Most people in the United States have probably never heard of the popular German news site until this month. But it has been in the news for a reason it wish it wasn’t: the German government is threatening two of its reporters with treason. Their supposed offense? Reporting on leaked information about Germany’s mass surveillance capabilities.

These leaks did not come from Edward Snowden, but the content was eerily similar: they exposed the German government’s secret plans to step up internet surveillance.

The public reaction was swift. The investigation made world headlines and thousands of people marched in the streets to protest the clear violation of press freedom. Dozens of journalists and free speech advocates signed a letter challenging the government’s aggressive tactics. By Tuesday, the German Justice Minister had fired the country’s top prosecutor who brought the case. (On Monday, after some question about whether the inquiry would continue, Germany formally dropped the investigation despite the fact that some powerful members of the government wanted it to proceed).

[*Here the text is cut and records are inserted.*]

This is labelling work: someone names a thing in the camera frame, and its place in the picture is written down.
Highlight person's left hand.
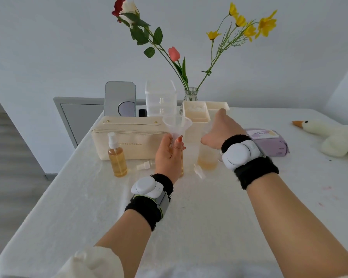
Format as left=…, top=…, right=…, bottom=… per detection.
left=155, top=133, right=187, bottom=184

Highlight person's right hand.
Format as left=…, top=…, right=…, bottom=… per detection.
left=201, top=108, right=252, bottom=150

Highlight wide clear bottle amber liquid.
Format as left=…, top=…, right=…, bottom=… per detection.
left=197, top=121, right=220, bottom=171

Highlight slim clear bottle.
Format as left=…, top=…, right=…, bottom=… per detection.
left=170, top=140, right=185, bottom=179

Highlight person's right forearm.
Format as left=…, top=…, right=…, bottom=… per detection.
left=246, top=172, right=348, bottom=278

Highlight person's left forearm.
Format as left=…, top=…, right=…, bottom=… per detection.
left=94, top=210, right=152, bottom=258

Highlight clear plastic funnel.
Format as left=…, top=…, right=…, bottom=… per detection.
left=162, top=115, right=193, bottom=142

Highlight cream divided organizer tray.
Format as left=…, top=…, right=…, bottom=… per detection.
left=182, top=101, right=230, bottom=123

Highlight clear bottle cap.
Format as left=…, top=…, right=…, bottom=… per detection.
left=193, top=164, right=206, bottom=180

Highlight white wrist tracker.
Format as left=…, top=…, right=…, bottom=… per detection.
left=130, top=176, right=170, bottom=218
left=222, top=140, right=266, bottom=171

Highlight white cotton pads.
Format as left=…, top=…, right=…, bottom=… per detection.
left=188, top=104, right=206, bottom=115

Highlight white spray pump head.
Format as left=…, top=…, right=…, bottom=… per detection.
left=136, top=160, right=156, bottom=171

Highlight cream cosmetic bag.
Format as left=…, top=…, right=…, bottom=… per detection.
left=91, top=116, right=171, bottom=161

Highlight glass vase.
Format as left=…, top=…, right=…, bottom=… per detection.
left=179, top=87, right=198, bottom=114

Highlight clear plastic drawer organizer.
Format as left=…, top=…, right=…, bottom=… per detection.
left=145, top=80, right=178, bottom=117

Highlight amber spray bottle white pump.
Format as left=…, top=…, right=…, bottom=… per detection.
left=107, top=132, right=128, bottom=178

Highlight purple wet wipes pack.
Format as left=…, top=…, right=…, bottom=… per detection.
left=245, top=129, right=290, bottom=157

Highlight grey standing mirror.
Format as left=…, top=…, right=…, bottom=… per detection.
left=104, top=81, right=137, bottom=118

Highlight white tablecloth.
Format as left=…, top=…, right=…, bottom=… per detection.
left=0, top=107, right=348, bottom=278

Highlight pink tulip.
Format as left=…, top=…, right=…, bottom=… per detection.
left=168, top=47, right=189, bottom=84

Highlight grey cabinet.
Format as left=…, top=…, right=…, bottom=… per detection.
left=53, top=97, right=147, bottom=149

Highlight white rose with leafy stem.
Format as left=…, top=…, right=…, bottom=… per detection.
left=118, top=0, right=189, bottom=91

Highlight white goose plush toy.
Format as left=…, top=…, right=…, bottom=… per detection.
left=292, top=119, right=348, bottom=158

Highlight yellow flower spray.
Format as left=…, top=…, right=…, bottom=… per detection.
left=196, top=2, right=278, bottom=91

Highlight person's white sleeve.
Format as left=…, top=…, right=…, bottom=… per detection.
left=54, top=246, right=125, bottom=278

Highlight red rose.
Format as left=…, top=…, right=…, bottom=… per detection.
left=112, top=0, right=126, bottom=23

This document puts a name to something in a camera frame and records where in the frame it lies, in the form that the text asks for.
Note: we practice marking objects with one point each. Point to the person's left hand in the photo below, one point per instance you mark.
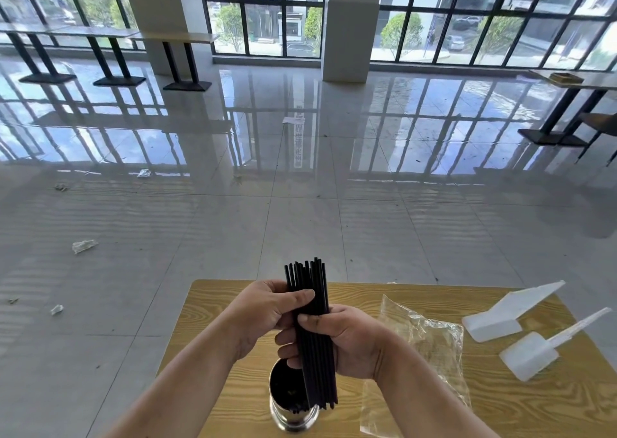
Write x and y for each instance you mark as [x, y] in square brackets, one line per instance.
[255, 312]

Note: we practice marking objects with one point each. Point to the person's right hand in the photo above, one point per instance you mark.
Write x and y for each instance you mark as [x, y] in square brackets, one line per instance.
[356, 344]

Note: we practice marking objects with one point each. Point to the person's right thumb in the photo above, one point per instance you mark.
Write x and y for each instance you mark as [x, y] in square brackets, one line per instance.
[315, 320]

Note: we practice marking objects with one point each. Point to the person's left thumb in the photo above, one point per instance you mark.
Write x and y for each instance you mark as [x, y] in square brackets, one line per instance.
[296, 300]

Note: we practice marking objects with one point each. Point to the bundle of black straws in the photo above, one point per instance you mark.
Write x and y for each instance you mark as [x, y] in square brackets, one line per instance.
[315, 370]

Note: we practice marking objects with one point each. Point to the person's right forearm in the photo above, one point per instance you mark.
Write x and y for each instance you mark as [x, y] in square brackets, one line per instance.
[424, 399]

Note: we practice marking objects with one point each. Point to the person's left forearm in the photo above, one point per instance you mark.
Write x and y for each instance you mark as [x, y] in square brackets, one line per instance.
[188, 394]

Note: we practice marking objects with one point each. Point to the stainless steel cup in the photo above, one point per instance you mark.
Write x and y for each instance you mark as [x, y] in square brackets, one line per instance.
[284, 404]

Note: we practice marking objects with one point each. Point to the clear plastic bag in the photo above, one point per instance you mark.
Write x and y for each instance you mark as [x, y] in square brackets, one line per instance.
[434, 351]

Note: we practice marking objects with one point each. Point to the white paper sheet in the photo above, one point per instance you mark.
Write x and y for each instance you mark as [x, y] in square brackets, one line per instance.
[293, 120]

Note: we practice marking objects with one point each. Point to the small plastic wrapper scrap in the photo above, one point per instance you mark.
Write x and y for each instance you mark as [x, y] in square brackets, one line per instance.
[144, 172]
[57, 309]

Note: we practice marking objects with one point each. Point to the crumpled clear plastic wrapper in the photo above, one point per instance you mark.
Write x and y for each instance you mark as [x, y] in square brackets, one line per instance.
[84, 246]

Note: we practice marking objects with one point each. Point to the long table black legs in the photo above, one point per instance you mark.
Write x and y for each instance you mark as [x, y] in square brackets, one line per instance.
[113, 62]
[41, 62]
[181, 64]

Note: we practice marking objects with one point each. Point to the green tree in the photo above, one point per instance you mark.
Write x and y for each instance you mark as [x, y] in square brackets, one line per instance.
[401, 33]
[230, 26]

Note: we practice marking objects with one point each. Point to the silver parked car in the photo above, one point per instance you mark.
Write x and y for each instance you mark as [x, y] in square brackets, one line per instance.
[454, 42]

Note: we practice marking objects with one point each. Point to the dark chair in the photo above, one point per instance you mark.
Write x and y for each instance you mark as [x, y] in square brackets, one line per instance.
[600, 124]

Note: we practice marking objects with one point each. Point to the brown tray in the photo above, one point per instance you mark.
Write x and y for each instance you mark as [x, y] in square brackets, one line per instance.
[567, 78]

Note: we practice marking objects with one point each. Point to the wooden table black pedestal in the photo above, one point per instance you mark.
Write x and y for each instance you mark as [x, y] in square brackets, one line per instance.
[573, 100]

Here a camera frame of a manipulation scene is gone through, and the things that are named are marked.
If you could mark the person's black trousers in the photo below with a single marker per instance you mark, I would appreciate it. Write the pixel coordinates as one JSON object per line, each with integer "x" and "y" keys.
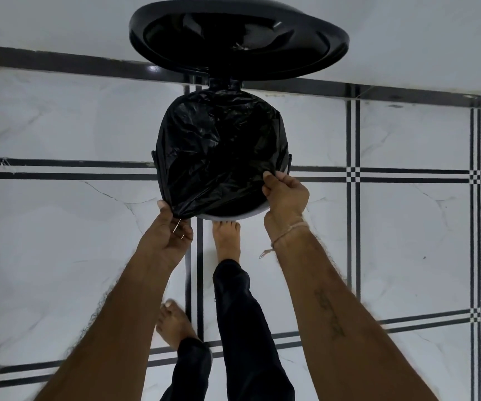
{"x": 244, "y": 329}

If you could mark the person's left forearm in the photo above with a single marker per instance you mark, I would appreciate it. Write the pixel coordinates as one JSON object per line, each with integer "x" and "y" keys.
{"x": 111, "y": 329}

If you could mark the person's right thumb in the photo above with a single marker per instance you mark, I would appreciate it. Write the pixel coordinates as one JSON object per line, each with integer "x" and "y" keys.
{"x": 267, "y": 192}

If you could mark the person's right hand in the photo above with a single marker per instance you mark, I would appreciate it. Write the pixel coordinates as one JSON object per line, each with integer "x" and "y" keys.
{"x": 286, "y": 200}

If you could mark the person's left thumb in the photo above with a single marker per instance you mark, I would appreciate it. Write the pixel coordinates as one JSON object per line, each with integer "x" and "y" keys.
{"x": 166, "y": 208}

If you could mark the black plastic trash bag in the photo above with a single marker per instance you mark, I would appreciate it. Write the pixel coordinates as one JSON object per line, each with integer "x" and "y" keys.
{"x": 219, "y": 150}

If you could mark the round pedal trash bin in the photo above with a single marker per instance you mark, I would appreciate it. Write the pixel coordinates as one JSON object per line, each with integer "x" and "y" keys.
{"x": 233, "y": 216}

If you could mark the person's right foot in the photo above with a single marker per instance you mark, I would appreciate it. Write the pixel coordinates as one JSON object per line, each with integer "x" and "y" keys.
{"x": 225, "y": 242}

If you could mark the person's foot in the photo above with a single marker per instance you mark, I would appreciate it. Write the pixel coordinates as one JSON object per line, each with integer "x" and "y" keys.
{"x": 225, "y": 242}
{"x": 173, "y": 325}

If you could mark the person's left hand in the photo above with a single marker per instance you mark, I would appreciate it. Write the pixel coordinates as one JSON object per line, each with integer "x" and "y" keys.
{"x": 163, "y": 235}

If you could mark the black round bin lid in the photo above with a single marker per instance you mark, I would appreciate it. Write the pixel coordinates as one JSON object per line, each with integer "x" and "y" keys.
{"x": 240, "y": 41}

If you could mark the person's right forearm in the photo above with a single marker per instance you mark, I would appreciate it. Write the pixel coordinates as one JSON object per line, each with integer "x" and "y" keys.
{"x": 340, "y": 325}

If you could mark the person's left foot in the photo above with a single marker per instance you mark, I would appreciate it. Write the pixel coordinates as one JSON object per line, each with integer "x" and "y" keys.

While the story may be headed towards a just ending, it is one piece in a much larger story that has western government increasingly cracking down on journalism that dares report on mass electronic spying.

Journalism legend Duncan Campbell penned an incredible piece for the Intercept last week about his 40-year quest to report on the British government’s mass surveillance capabilities, despite Britain’s notorious penchant for harsh clampdowns when investigative reporting casts them in a bad light. He wrote

“In my 40 years of reporting on mass surveillance, I have been raided three times; jailed once; had television programs I made or assisted making banned from airing under government pressure five times; seen tapes seized; faced being shoved out of a helicopter; had my phone tapped for at least a decade; and — with this arrest — been lined up to face up to 30 years imprisonment for alleged violations of secrecy laws.”

Campbell ended his retrospective on a high note, saying that “thanks to Edward Snowden and those who courageously came before, the need for public accountability and review has become unassailable.” However, the UK, which arguably has the most authoritarian approach to the press in the western world, has still refused to give an inch on the Snowden revelations—even as the GCHQ, Britain’s NSA equivalent, has been found to have broken the law over and over again by British courts.

Just two weeks prior to Campbell’s epoch, Intercept journalist Ryan Gallagher confirmed that the UK government continues to criminally investigate the journalists at the Guardian who were involved in the Snowden story more than two years later. (This is on top of their deplorable detainment of Glenn Greenwald’s partner David Miranda under their “terrorism” law merely for traveling through the UK with encrypted Snowden documents on his person.)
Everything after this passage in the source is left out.